What the task asks ▸
Report the lines of the material that carry the string "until".
(Beginning of Excerpted data)
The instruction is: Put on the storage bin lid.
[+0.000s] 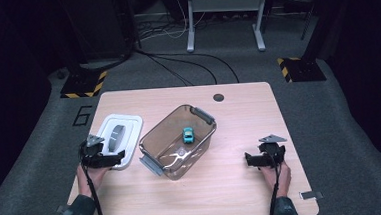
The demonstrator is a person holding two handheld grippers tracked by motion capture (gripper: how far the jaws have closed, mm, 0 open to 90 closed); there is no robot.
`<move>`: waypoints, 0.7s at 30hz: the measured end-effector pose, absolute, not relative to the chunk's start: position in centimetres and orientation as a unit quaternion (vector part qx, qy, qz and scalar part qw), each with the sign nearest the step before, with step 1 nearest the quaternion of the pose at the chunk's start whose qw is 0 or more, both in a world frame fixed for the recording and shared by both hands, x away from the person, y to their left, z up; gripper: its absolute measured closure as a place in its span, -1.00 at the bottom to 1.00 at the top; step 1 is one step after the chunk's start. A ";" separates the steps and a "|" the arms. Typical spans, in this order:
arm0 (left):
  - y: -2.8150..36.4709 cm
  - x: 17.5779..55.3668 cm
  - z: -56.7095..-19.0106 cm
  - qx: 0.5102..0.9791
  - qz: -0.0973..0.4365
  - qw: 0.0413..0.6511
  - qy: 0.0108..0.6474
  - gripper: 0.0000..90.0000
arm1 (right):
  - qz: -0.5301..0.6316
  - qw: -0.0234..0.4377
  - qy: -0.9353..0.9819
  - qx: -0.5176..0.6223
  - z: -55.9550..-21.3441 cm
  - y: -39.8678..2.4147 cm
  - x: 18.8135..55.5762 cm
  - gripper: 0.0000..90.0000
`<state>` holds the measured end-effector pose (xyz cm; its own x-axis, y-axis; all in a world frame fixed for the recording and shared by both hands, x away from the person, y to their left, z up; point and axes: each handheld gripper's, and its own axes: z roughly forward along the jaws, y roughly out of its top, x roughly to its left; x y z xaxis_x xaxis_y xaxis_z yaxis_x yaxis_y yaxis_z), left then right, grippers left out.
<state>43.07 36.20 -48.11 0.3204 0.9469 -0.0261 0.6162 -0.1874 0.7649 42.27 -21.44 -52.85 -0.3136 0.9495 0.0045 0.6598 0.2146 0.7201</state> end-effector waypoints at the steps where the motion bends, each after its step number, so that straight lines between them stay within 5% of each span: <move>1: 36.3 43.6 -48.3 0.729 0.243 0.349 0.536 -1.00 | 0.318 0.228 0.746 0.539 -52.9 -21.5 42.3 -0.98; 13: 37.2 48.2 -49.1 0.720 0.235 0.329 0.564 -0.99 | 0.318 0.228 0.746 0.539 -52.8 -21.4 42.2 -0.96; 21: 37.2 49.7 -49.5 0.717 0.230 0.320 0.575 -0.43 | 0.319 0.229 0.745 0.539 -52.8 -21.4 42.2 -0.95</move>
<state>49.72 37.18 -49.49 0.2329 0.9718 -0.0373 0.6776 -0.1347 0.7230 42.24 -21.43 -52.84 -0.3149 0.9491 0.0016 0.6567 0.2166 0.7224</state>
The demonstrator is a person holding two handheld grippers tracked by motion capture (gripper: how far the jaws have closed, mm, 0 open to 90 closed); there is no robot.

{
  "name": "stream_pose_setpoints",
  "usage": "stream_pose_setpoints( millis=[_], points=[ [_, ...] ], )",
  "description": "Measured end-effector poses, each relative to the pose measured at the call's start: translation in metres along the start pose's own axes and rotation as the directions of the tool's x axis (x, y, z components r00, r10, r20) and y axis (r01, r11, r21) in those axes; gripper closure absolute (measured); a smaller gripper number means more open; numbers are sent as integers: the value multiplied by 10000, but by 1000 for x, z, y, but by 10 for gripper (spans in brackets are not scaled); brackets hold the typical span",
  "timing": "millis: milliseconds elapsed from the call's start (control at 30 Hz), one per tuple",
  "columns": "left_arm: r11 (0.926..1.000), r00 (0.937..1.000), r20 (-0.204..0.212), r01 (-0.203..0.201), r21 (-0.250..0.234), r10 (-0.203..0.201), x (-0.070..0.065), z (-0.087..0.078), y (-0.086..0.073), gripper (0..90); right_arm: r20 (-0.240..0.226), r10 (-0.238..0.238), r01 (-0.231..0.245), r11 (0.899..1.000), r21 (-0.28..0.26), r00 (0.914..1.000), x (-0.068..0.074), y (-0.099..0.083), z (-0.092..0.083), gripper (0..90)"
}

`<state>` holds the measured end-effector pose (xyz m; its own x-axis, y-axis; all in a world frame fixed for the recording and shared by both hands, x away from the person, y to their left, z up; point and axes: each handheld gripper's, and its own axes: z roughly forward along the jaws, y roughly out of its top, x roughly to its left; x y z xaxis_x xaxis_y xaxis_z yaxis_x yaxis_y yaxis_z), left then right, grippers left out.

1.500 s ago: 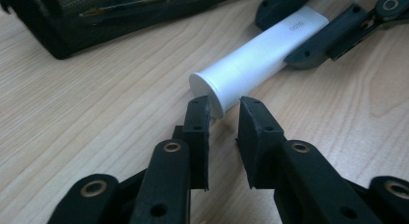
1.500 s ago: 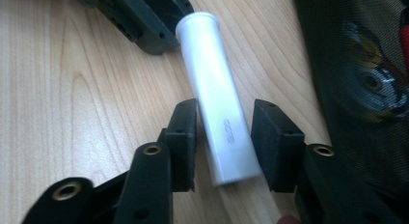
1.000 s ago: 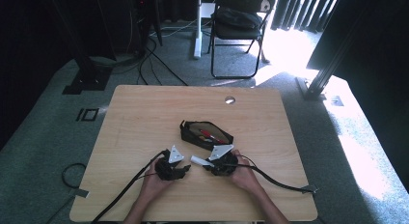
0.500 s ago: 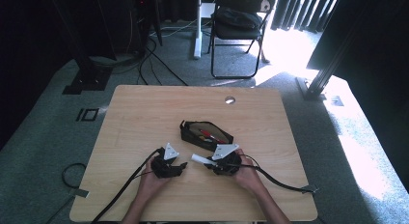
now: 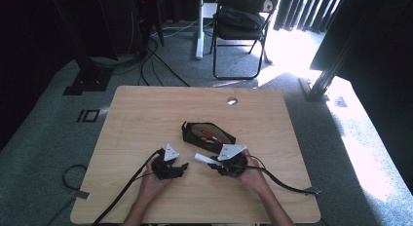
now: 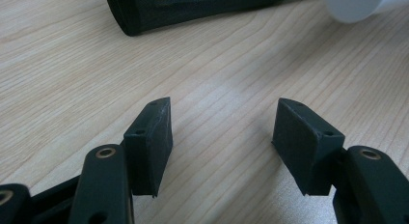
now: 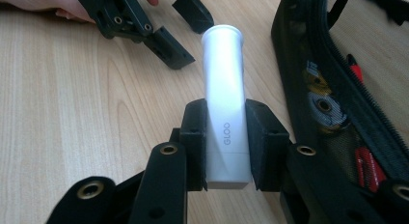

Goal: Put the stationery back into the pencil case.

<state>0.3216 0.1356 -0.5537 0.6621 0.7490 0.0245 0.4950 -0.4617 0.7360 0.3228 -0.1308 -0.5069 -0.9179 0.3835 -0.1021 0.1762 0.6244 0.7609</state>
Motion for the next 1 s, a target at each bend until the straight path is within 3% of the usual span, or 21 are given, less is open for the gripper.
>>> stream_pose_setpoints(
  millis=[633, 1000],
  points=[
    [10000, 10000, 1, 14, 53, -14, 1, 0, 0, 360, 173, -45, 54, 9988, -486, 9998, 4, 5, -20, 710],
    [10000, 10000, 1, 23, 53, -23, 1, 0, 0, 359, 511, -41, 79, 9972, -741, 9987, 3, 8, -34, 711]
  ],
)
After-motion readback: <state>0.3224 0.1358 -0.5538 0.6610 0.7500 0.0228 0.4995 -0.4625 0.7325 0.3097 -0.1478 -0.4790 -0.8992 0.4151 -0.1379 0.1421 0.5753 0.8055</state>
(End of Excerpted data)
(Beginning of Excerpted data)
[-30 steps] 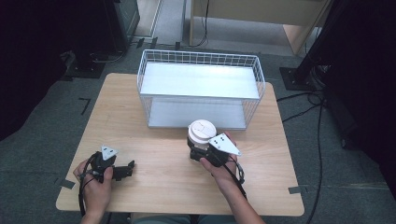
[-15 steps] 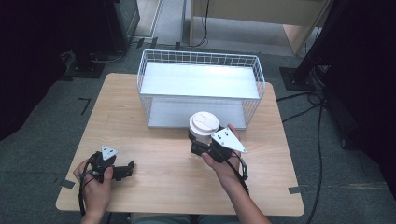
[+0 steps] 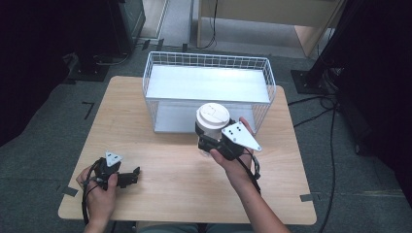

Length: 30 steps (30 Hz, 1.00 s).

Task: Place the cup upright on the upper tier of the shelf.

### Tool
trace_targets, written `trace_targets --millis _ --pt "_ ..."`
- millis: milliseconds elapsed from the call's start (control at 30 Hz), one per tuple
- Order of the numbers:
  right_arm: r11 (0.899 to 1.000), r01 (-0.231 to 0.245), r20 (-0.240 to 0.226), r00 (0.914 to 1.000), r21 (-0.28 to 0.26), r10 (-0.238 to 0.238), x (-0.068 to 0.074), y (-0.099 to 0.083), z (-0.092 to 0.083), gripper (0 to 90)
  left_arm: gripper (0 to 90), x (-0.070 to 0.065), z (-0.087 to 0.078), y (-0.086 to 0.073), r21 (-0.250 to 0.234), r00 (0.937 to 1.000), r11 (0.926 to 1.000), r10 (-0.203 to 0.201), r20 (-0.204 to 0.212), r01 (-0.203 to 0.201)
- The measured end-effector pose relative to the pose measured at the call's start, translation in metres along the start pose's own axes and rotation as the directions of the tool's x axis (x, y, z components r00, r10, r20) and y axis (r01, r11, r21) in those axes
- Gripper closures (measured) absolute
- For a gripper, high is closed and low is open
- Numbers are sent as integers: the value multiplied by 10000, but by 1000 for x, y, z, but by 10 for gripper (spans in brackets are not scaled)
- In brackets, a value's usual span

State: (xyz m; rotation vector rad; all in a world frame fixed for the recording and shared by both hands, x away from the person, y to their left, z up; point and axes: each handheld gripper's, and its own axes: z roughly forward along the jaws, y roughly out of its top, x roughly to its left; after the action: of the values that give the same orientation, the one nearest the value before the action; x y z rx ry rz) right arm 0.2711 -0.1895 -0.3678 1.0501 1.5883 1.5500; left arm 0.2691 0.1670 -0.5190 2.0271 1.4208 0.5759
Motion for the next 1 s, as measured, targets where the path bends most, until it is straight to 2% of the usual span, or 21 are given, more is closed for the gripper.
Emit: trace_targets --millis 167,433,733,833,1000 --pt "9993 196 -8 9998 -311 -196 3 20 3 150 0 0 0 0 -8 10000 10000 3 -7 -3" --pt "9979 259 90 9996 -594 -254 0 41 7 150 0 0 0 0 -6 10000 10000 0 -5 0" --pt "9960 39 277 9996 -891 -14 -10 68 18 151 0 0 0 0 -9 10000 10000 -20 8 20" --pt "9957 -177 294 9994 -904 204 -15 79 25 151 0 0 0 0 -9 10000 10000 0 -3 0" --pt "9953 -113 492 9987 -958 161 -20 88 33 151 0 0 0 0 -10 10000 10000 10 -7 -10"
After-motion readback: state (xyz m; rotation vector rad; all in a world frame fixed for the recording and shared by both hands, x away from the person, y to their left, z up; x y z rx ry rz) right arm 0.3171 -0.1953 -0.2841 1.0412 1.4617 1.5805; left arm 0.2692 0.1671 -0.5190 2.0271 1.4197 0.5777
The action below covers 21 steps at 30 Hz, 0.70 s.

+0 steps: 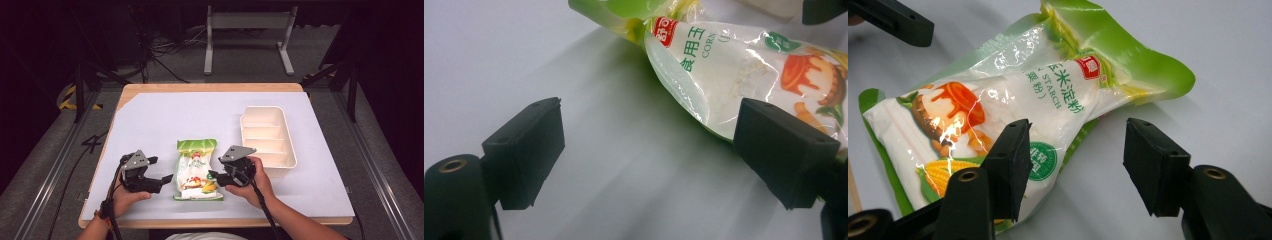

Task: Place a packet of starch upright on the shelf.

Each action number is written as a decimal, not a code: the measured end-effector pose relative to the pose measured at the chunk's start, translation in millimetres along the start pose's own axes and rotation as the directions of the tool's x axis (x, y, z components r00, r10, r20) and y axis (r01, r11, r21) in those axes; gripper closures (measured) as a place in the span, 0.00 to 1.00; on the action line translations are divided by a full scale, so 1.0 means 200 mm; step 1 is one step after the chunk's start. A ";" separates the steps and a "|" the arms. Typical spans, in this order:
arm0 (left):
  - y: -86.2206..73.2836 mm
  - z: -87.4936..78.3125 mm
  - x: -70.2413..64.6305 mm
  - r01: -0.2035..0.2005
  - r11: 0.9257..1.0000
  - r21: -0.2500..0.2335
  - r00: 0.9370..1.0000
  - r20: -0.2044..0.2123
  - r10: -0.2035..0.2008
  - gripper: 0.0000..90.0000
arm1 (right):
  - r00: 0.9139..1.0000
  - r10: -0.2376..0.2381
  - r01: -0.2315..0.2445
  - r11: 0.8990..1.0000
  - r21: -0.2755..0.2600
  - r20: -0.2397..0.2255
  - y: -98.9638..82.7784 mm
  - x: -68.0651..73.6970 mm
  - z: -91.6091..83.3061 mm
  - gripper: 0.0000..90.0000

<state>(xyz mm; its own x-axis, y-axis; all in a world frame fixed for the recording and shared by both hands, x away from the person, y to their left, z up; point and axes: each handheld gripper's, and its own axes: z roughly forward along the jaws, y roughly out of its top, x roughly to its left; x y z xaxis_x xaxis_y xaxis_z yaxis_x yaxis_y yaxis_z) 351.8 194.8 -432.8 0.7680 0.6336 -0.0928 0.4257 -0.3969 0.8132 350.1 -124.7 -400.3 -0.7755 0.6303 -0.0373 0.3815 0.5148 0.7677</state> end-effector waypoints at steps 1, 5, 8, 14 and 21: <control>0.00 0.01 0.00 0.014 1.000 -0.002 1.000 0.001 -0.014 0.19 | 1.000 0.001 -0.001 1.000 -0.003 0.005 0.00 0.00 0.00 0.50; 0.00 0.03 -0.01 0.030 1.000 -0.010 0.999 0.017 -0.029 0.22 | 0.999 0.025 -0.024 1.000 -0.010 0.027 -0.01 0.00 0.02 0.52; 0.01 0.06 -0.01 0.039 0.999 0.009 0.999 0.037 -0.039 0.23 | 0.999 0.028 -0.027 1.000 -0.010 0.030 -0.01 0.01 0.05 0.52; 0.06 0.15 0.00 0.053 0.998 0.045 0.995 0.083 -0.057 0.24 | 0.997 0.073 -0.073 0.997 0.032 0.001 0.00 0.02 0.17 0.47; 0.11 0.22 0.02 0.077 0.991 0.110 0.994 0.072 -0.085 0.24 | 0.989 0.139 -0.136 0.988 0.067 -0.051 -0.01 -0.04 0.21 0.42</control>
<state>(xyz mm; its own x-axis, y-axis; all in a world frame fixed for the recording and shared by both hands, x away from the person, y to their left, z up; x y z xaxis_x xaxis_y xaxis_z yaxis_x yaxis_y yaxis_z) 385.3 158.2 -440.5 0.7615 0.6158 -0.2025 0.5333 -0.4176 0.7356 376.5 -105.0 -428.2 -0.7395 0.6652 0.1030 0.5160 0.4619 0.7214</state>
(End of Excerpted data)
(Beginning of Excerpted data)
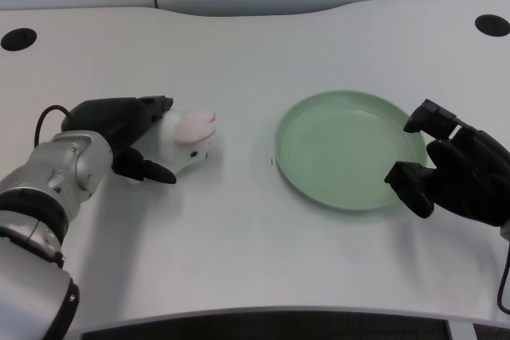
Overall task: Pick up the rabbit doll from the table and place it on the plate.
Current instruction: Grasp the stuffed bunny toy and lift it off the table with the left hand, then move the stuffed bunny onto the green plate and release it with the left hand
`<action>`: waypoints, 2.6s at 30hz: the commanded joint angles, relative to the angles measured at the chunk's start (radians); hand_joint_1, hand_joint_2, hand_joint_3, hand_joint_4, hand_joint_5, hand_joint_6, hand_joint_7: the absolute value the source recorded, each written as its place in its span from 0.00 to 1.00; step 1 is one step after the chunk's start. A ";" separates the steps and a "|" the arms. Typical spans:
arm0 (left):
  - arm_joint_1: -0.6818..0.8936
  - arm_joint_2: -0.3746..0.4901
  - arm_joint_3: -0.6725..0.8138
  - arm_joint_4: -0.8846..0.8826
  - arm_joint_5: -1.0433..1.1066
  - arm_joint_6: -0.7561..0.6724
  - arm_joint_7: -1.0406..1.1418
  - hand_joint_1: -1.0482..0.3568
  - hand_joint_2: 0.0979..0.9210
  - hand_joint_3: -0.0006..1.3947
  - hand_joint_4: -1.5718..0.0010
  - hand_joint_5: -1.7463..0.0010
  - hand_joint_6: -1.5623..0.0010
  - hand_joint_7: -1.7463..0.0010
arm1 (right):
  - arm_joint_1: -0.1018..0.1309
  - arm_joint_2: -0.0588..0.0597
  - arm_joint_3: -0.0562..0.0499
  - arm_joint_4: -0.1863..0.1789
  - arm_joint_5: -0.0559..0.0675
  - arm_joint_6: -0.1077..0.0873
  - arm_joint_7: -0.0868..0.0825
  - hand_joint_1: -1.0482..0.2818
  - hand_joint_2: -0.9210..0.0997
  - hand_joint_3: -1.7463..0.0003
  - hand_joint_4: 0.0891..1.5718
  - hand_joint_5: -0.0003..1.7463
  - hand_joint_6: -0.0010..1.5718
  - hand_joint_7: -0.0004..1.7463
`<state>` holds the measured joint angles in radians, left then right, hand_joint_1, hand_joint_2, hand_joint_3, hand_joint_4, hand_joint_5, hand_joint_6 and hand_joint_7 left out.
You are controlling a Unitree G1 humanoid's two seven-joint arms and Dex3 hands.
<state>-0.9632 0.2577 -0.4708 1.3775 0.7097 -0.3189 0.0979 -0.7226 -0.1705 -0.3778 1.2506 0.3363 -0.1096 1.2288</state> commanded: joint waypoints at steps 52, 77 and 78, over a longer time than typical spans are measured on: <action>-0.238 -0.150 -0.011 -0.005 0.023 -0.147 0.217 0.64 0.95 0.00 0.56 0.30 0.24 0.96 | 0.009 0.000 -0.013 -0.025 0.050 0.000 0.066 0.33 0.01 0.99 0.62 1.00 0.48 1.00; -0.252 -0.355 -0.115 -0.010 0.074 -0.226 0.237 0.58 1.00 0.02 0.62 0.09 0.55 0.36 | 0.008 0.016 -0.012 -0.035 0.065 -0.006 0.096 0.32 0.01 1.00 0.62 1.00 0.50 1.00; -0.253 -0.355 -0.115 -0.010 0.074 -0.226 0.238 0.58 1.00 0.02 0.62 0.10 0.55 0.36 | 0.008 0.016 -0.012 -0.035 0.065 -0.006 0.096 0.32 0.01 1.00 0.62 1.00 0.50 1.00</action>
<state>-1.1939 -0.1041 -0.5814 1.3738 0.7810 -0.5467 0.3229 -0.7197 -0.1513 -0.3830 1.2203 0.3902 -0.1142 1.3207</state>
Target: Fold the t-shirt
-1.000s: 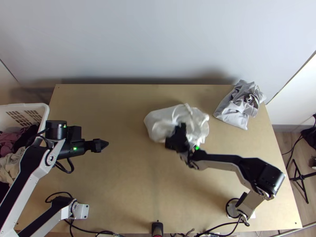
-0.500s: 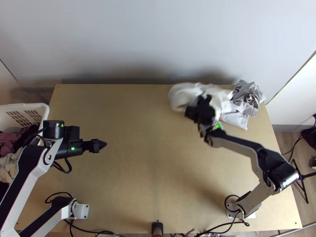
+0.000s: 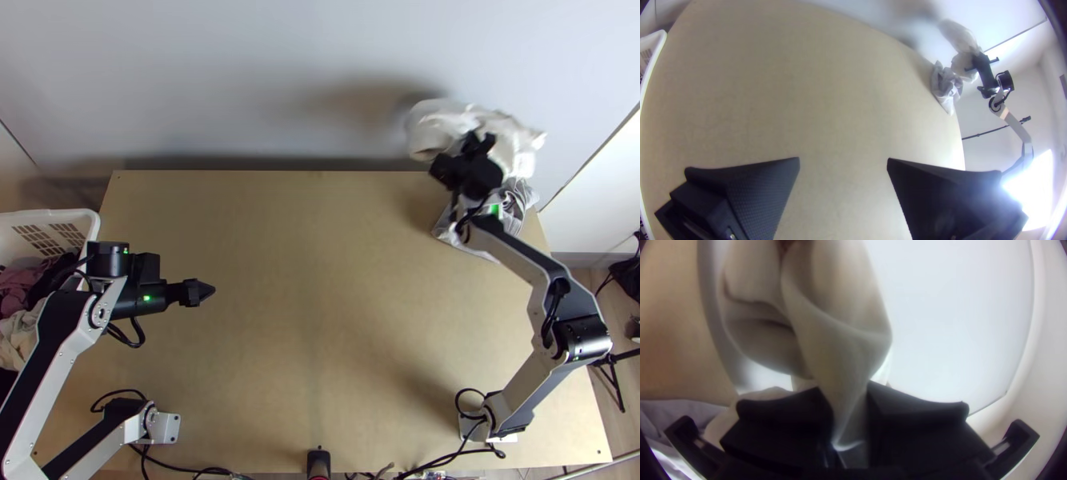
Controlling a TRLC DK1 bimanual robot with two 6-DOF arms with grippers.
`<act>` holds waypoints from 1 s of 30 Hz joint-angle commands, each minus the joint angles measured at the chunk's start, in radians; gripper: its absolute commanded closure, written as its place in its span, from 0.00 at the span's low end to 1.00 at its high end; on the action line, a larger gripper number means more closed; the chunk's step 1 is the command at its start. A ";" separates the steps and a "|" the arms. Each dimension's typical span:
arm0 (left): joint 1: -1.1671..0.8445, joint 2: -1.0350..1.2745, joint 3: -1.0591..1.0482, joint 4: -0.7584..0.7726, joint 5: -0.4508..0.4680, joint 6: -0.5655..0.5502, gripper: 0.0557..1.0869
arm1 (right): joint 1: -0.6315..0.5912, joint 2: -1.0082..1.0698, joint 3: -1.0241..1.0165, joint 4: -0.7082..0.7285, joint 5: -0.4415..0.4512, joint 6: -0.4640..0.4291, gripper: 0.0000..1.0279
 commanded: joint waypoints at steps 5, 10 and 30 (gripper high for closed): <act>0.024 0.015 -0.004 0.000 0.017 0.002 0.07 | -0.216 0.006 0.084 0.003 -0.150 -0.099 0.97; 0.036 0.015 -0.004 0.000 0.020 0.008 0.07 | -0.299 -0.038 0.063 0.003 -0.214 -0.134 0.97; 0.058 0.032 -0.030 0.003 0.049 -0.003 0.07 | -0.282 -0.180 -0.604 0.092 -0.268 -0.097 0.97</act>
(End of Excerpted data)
Reply ▸
Motion for the next 1 s, a target at each bend until the straight path is within 3% of the usual span, or 21 are given, less is open for the gripper.
Motion for the next 1 s, as measured, targets where the path bends most, until it is straight to 2% of the usual span, or 21 are given, more is closed for the gripper.

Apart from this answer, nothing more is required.